Required action
Each line below should be repeated exactly as written, with no pictures carried over.

Available data below:

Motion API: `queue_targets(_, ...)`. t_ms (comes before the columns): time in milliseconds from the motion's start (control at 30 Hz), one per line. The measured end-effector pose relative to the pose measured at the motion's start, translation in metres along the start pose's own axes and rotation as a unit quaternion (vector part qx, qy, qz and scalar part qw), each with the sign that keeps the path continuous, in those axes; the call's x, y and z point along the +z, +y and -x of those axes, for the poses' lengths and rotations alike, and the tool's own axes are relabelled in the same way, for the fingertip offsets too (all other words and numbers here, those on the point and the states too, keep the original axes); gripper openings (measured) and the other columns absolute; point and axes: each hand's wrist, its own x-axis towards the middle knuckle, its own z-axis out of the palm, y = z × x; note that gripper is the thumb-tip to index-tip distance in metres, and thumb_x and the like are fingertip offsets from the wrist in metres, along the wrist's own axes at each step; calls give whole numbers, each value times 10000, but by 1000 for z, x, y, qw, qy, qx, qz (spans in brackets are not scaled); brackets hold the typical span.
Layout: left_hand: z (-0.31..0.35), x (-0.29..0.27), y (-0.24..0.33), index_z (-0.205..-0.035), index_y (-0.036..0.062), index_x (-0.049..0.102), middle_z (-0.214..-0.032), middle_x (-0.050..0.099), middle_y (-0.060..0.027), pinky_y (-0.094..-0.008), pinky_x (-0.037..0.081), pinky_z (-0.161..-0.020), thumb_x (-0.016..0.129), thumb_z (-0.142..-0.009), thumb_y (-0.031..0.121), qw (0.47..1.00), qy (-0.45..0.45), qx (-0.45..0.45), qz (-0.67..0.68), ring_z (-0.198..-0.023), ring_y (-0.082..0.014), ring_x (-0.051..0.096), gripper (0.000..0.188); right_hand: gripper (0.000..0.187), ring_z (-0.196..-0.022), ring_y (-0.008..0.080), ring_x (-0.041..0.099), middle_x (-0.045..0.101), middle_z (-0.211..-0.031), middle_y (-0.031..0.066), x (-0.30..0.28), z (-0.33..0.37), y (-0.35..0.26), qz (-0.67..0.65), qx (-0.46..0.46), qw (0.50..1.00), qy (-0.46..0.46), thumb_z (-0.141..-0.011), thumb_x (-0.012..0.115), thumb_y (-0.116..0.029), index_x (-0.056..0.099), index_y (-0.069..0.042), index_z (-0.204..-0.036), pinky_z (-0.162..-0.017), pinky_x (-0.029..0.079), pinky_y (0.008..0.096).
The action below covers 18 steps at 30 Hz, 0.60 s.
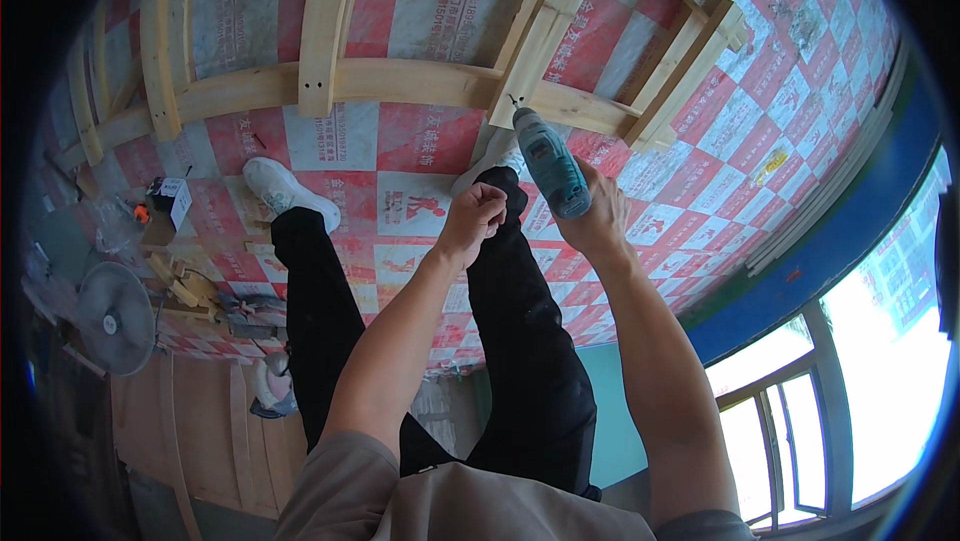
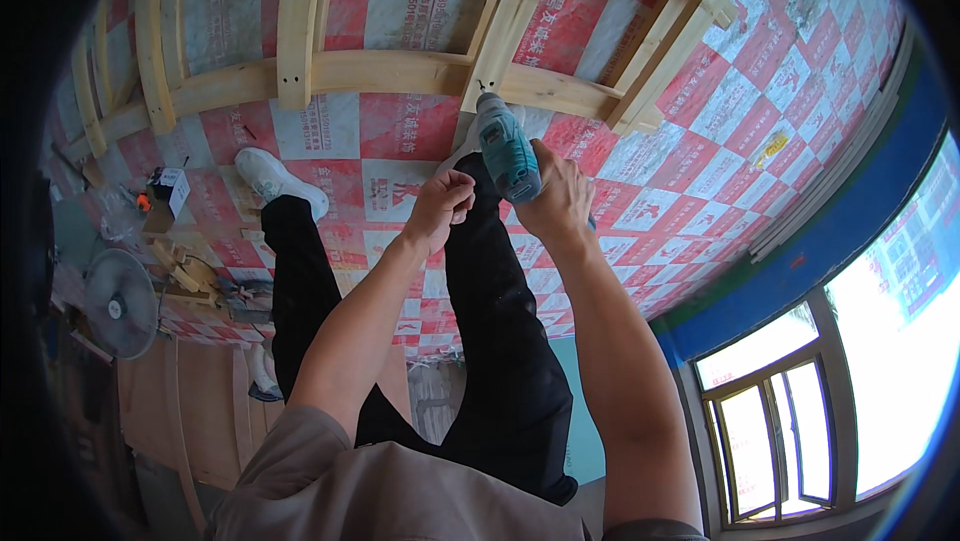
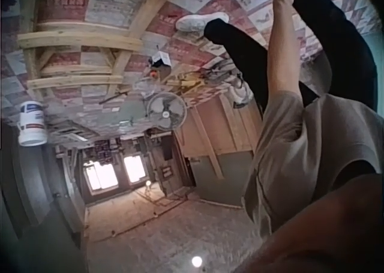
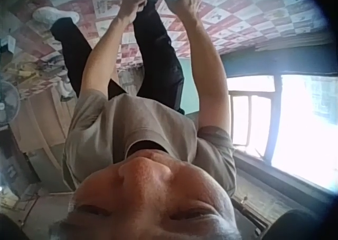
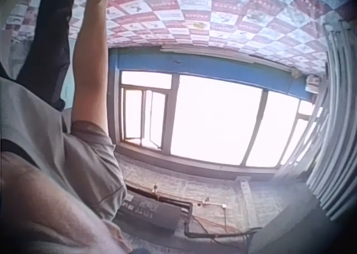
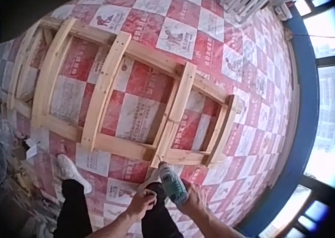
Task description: Assemble a wooden frame using a power drill and screws.
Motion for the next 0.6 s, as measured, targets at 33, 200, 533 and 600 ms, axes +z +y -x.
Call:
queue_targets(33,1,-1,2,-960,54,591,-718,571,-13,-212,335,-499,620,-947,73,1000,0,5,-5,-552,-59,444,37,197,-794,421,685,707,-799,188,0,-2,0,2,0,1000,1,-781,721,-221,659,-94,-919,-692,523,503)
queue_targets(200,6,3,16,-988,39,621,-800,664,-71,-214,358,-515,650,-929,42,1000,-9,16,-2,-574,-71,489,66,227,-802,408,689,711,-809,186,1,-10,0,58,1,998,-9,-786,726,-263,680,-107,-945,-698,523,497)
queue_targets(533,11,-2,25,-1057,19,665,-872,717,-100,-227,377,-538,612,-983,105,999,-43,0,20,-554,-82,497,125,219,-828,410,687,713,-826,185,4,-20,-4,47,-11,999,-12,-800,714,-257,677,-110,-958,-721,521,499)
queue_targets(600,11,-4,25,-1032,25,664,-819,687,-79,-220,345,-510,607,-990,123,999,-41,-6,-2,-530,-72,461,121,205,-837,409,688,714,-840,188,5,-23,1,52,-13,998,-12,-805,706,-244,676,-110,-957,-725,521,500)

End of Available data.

Response box
Motion API: `queue_targets(_, ...)`. t_ms (comes before the columns): time in milliseconds from the motion's start (control at 30 Hz), one per line. The measured end-effector pose relative to the pose measured at the motion's start, translation in metres along the start pose's own axes and rotation as a unit quaternion (vector part qx, qy, qz and scalar part qw), each with the sign that keeps the path continuous, in those axes; the call's x, y and z point along the +z, +y and -x of those axes, for the poses' lengths and rotations alike, and the tool's own axes are relabelled in the same way, for the fingertip offsets too (all other words and numbers here, those on the point and the states too, keep the original axes); gripper openings (measured) and the other columns absolute; point and axes: each hand's wrist, its own x-axis towards the middle knuckle, its own z-axis out of the palm, y = z × x; note that gripper is the thumb-tip to index-tip distance in metres, and thumb_x and the like are fingertip offsets from the wrist in metres, along the wrist's own axes at each step; calls give whole numbers, each value times 10000, but by 1000 for z, x, y, qw, qy, qx, qz (spans in brackets are not scaled); brackets hold the typical span.
Layout: left_hand: z (-0.31..0.35), x (-0.29..0.27), y (-0.24..0.33), index_z (-0.205..-0.035), index_y (-0.036..0.062), index_x (-0.049..0.102), middle_z (-0.214..-0.032), middle_x (-0.050..0.099), middle_y (-0.060..0.027), pinky_y (-0.094..-0.008), pinky_x (-0.037..0.081), pinky_z (-0.161..-0.020), thumb_x (-0.016..0.129), thumb_z (-0.142..-0.009), thumb_y (-0.031..0.121), qw (0.47..1.00), qy (-0.45..0.45), qx (-0.45..0.45), qz (-0.67..0.68), ring_z (-0.198..-0.023), ring_y (-0.082..0.014), ring_x (-0.051..0.096), gripper (0.000..0.188); right_hand: gripper (0.000..0.187), ring_z (-0.196..-0.022), ring_y (-0.008..0.080), ring_x (-0.041..0.099), middle_x (-0.045..0.101), middle_z (-0.211..-0.031), middle_y (-0.031..0.066), x (-0.30..0.28), z (-0.33..0.37), y (-0.35..0.26), qz (-0.67..0.65), qx (-0.46..0.46), qw (0.50..1.00), qy (-0.46..0.46), thumb_z (-0.141..-0.011), thumb_x (-0.012..0.115), thumb_y (-0.116..0.029), index_x (-0.056..0.099), index_y (-0.069..0.042), index_z (-0.204..-0.036), pinky_z (-0.162..-0.017), pinky_x (-0.029..0.079), pinky_y (0.008..0.096).
The action below covers 18 steps at 30 Hz, 0.60 s.
Task description: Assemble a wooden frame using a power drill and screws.
Motion for the next 0.6 s, as measured, targets at 33, 200, 533 and 600 ms, axes +z +y -x.
Call:
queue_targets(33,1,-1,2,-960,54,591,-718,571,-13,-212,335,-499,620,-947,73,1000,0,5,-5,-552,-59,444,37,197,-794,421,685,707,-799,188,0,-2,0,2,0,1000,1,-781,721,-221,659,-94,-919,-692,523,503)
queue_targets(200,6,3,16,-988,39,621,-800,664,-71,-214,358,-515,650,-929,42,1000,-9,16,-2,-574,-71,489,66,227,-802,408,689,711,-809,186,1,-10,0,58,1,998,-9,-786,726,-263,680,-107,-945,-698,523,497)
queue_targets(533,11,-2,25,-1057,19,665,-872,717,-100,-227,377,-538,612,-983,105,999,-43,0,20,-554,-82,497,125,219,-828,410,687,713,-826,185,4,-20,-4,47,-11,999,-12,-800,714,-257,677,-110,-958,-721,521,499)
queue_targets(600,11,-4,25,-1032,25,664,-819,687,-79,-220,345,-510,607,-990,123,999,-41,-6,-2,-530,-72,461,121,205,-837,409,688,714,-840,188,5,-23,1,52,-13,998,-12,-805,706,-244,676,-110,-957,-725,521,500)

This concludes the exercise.